### [Your objective]
Hunt through the entries for the word "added" and copy each line in which it appears.

### [Input records]
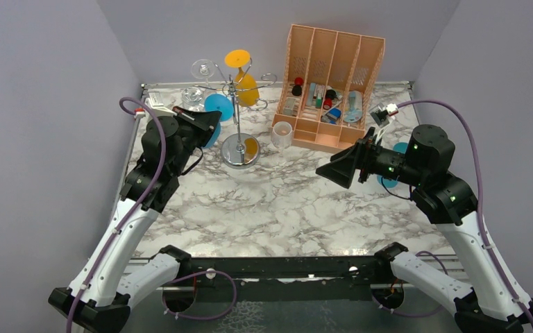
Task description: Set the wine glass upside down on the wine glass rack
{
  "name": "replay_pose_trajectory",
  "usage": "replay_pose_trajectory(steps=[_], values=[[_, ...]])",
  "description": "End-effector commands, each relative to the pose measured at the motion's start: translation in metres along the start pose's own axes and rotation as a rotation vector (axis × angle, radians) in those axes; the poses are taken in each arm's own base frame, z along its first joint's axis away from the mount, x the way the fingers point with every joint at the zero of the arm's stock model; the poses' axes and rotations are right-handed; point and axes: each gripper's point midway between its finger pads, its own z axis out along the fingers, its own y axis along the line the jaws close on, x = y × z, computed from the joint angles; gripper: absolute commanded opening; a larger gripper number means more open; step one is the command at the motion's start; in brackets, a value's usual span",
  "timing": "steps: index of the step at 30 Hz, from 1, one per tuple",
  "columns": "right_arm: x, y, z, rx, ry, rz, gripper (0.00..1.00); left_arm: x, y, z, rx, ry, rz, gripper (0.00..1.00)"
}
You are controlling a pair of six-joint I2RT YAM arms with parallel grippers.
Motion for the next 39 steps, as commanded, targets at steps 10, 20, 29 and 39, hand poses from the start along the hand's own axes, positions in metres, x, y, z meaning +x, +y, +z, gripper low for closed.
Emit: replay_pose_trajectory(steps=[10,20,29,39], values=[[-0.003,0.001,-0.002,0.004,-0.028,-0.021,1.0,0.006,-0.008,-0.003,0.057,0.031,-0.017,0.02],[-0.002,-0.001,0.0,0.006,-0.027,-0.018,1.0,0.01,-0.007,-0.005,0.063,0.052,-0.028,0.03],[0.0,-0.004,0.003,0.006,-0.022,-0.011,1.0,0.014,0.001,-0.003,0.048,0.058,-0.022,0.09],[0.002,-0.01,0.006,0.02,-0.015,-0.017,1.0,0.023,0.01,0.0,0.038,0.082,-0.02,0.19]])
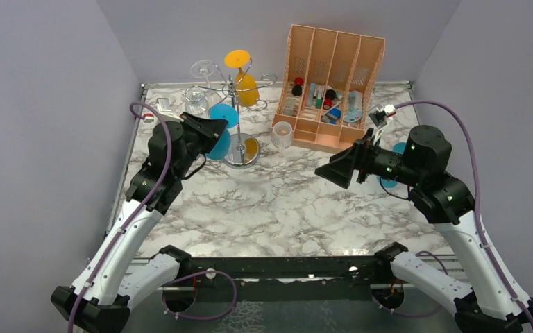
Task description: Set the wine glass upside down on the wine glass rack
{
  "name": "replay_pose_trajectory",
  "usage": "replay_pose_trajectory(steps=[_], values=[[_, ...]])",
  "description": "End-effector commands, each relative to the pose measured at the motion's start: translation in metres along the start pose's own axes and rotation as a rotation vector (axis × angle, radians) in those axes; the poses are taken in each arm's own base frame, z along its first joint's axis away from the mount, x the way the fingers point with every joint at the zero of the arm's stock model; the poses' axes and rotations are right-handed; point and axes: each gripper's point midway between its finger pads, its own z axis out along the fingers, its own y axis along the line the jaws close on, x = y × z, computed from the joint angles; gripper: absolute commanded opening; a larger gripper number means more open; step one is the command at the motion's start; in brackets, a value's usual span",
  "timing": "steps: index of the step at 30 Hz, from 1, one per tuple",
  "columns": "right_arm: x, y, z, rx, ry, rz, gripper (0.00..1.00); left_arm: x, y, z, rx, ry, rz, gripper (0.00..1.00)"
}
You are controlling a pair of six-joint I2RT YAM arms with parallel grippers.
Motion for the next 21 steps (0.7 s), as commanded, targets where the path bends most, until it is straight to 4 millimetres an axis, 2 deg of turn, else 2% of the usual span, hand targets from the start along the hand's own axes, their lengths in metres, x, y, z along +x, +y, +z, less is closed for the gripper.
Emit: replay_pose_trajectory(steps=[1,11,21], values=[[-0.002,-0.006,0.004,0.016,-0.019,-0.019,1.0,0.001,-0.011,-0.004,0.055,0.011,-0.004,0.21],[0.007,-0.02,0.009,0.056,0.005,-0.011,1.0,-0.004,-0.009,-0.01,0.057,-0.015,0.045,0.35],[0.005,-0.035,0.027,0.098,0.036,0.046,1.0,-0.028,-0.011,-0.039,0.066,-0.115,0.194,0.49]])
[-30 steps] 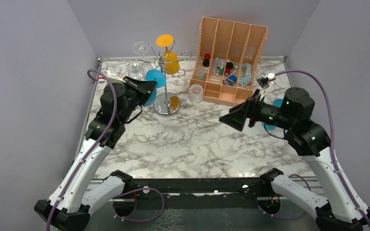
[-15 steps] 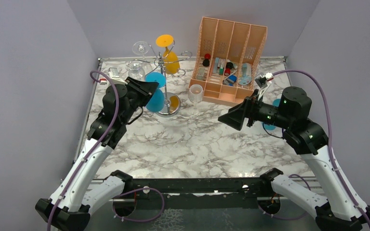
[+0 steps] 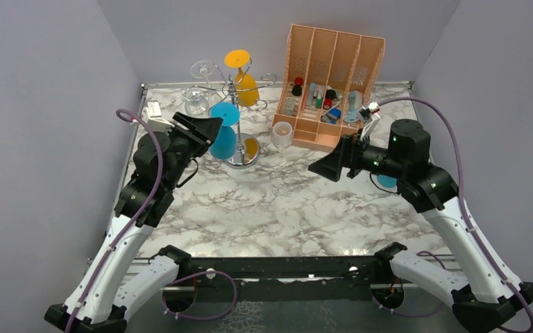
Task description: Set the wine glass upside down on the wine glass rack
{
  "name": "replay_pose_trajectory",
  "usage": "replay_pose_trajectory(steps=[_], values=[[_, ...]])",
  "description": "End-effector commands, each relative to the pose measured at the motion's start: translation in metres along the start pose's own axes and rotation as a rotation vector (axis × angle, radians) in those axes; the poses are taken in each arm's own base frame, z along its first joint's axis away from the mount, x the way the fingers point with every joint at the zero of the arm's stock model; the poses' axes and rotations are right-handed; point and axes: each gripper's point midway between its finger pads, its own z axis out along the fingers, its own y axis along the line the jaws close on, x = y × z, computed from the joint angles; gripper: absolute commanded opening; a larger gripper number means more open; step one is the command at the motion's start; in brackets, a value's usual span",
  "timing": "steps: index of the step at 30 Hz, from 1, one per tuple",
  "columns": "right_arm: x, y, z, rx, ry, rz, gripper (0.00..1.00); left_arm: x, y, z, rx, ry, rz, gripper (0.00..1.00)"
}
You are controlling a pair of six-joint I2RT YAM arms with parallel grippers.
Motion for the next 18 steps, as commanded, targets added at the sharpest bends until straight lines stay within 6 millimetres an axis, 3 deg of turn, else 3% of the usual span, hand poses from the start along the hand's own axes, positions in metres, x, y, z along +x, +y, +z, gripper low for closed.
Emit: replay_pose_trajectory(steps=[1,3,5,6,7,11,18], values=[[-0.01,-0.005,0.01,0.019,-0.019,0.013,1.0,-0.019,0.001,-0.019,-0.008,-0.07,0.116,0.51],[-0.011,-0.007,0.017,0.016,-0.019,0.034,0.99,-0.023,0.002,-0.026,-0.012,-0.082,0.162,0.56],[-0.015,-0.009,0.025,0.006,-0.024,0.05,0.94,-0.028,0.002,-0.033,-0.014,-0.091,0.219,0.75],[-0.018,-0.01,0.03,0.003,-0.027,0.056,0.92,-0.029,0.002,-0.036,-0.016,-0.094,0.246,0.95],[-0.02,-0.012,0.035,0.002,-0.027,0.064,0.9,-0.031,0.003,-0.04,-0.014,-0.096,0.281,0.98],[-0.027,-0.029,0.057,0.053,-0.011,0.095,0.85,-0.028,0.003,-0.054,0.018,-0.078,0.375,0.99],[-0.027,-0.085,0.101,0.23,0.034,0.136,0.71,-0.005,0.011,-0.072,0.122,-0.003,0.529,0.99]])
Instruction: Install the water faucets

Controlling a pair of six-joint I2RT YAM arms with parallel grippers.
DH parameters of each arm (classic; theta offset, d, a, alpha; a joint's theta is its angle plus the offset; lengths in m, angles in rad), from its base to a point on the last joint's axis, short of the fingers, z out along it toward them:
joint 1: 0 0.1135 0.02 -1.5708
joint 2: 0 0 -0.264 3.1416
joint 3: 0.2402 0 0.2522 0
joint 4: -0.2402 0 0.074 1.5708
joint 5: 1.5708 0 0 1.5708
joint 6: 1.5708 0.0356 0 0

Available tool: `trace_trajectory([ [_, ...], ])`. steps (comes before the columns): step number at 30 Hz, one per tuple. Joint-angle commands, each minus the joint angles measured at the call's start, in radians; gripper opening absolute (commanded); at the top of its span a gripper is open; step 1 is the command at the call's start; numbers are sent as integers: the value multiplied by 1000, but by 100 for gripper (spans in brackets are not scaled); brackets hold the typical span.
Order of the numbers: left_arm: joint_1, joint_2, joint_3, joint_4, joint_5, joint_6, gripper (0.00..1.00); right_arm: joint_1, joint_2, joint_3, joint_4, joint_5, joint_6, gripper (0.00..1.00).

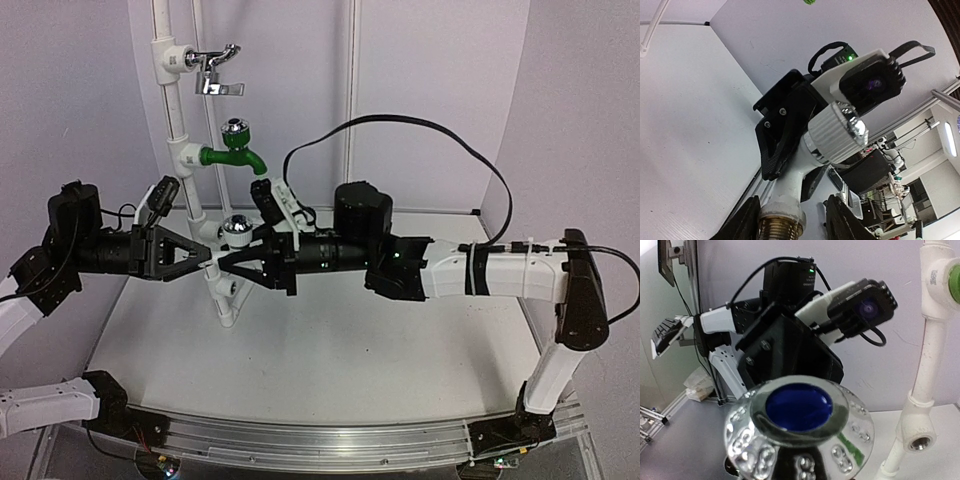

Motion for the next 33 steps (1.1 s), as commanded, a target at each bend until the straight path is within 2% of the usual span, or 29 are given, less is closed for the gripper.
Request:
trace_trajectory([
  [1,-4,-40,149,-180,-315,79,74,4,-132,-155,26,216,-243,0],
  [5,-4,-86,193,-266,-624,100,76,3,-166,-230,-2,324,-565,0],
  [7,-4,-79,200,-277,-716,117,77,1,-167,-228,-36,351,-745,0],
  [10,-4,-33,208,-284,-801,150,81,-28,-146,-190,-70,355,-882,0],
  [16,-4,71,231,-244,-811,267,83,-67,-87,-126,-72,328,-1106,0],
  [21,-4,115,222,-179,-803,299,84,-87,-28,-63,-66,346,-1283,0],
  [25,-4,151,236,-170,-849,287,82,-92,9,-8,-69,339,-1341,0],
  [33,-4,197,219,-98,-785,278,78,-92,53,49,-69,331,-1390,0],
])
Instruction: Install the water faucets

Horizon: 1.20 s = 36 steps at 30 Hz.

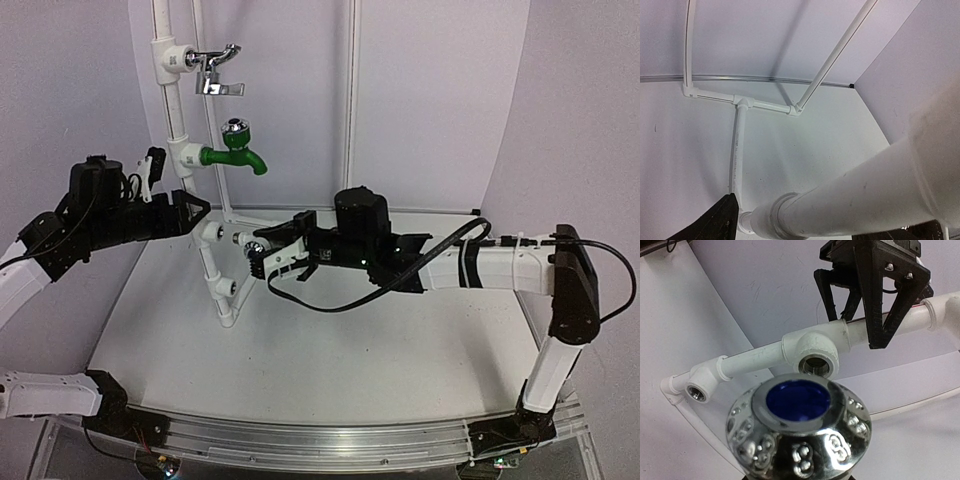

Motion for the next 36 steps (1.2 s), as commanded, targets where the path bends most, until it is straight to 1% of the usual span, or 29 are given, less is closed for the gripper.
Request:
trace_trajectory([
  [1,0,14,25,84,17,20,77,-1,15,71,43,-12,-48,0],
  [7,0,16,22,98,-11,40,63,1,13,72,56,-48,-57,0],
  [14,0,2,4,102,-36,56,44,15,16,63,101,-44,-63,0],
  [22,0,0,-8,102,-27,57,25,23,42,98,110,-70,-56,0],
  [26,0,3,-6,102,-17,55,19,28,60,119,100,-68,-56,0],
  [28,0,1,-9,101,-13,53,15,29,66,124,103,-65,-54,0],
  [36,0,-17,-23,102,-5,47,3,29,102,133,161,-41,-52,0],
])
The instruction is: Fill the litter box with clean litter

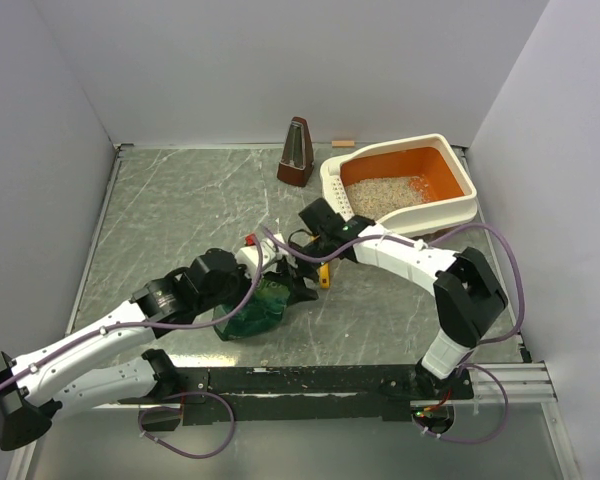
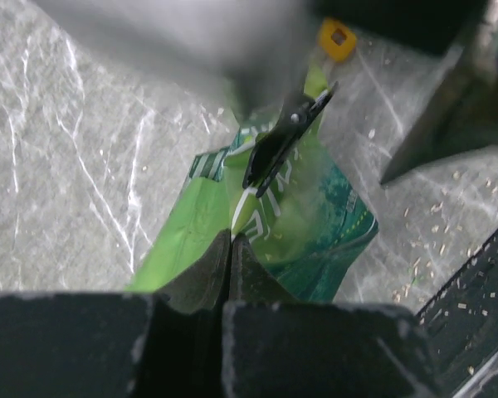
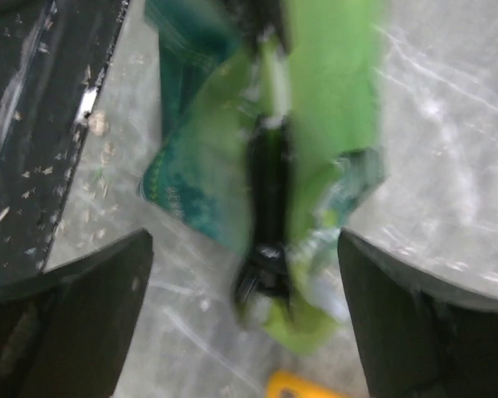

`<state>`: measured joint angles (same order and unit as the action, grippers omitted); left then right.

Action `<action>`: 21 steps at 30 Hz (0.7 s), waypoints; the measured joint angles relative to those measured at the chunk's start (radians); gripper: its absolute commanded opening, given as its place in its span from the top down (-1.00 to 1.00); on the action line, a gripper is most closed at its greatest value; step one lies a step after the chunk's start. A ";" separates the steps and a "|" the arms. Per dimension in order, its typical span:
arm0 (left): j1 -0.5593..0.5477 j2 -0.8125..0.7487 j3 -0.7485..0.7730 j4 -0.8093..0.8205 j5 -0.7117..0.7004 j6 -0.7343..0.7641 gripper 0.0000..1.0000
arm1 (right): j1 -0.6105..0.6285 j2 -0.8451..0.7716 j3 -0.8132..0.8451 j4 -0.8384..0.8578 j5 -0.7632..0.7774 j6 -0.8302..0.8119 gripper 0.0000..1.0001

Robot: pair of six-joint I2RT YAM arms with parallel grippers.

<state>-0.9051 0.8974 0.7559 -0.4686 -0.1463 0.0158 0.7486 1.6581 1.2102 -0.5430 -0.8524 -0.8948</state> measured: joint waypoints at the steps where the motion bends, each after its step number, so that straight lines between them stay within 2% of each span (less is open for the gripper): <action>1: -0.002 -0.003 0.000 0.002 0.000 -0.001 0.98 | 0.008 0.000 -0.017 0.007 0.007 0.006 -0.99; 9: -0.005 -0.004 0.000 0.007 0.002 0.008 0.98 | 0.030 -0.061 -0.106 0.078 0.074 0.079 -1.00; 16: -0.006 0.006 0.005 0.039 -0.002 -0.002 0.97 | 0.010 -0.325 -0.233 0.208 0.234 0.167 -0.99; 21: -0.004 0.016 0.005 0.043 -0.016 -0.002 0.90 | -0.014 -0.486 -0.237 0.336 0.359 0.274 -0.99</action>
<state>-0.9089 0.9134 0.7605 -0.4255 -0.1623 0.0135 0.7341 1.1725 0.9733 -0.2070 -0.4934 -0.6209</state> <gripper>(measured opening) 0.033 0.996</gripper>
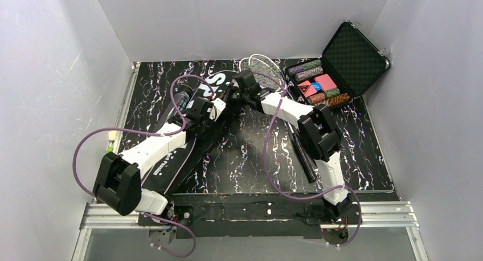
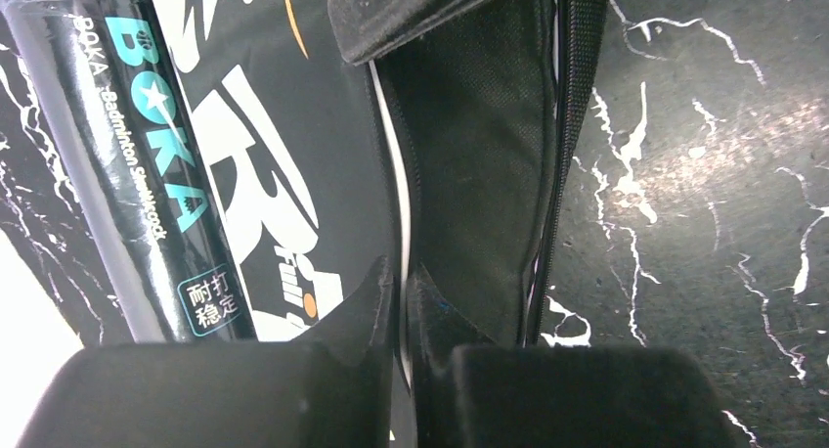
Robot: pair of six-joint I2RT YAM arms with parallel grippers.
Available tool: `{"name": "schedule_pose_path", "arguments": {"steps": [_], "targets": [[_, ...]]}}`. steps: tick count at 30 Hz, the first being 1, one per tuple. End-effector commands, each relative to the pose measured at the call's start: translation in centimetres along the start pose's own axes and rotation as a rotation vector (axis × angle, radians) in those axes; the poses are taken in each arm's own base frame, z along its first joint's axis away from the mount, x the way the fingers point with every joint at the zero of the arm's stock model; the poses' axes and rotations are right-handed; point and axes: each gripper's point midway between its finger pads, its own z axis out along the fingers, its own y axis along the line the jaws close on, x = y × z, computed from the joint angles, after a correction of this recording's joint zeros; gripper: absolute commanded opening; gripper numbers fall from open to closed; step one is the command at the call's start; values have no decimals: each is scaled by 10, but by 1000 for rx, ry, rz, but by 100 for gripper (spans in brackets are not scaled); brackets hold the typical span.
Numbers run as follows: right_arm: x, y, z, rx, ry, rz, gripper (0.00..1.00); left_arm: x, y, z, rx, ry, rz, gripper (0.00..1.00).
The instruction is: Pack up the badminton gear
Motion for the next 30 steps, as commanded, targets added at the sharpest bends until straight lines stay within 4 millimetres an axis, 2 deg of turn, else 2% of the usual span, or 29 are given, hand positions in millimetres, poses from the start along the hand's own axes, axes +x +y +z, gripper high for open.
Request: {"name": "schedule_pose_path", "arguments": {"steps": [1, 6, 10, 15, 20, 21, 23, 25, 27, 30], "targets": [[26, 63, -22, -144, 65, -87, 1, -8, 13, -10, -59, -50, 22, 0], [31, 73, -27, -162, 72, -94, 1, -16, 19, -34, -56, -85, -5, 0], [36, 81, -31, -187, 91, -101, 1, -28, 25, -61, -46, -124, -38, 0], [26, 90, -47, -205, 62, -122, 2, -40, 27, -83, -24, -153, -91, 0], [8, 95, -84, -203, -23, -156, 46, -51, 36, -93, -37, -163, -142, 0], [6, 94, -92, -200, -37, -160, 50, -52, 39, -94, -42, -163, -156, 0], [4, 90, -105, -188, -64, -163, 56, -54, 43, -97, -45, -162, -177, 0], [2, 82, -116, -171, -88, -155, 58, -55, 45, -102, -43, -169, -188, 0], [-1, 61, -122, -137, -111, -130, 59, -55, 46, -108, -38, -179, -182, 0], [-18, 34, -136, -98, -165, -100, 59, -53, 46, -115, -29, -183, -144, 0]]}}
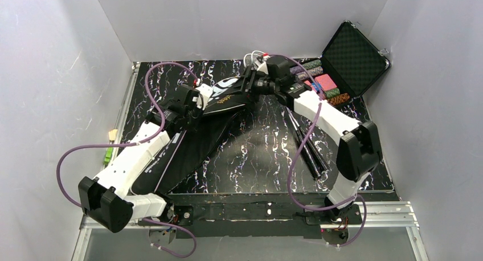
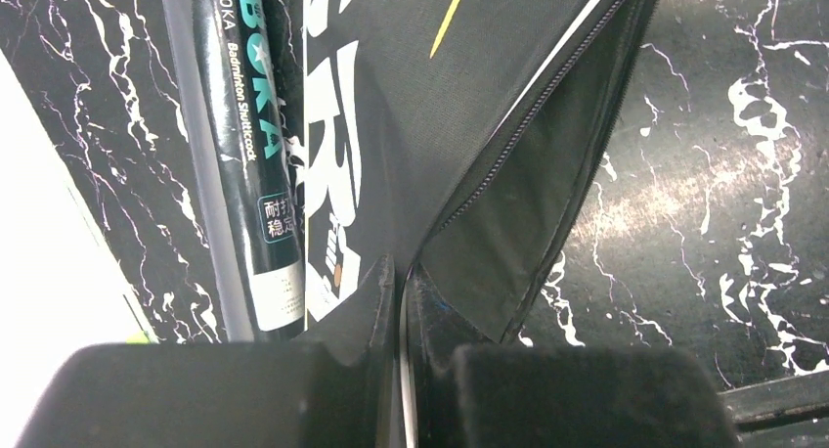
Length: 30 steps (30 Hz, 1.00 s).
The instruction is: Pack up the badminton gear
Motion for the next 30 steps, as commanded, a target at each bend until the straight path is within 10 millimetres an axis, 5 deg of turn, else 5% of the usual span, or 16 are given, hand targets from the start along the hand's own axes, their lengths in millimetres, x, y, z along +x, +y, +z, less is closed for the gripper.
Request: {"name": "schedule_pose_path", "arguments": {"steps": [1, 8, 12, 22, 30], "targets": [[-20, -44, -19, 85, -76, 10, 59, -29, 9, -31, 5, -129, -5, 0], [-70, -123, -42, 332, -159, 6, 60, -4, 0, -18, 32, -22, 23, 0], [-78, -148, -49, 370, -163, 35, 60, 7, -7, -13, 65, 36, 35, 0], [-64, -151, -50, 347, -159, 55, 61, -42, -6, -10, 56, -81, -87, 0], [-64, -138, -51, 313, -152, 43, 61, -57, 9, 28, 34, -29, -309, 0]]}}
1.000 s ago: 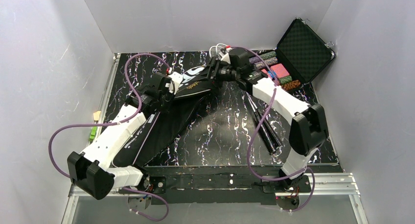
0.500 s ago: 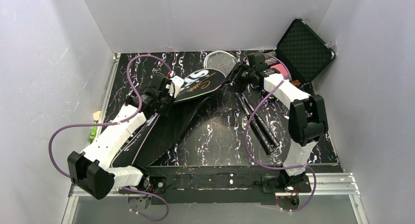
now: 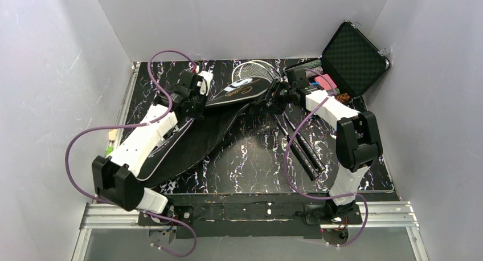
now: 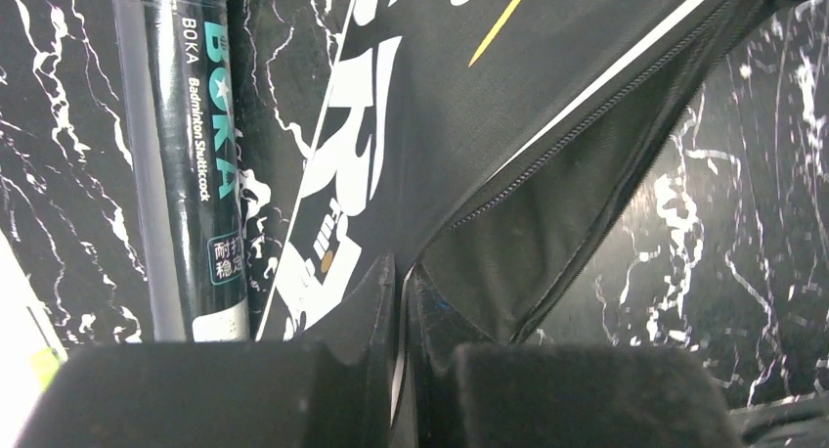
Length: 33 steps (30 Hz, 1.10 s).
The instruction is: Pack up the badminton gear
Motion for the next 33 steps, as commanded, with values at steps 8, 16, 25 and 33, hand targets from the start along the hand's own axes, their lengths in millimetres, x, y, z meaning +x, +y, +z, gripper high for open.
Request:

### [Reply]
Motion for the next 18 steps, as commanded, targets added at the sharpest bends until straight lines stay within 6 millimetres an axis, 3 deg of turn, else 3% of the usual span, hand poses from the start along the hand's own axes, positions in metres, x, y, z along +x, +y, +z, gripper low for closed.
Motion for the next 30 steps, as commanded, targets added at the sharpest bends until straight lines stay within 4 millimetres an axis, 2 deg of turn, else 2% of the usual span, or 29 are given, hand positions in millimetres, poses from the start along the hand's own axes, axes +x +y +z, gripper high for open.

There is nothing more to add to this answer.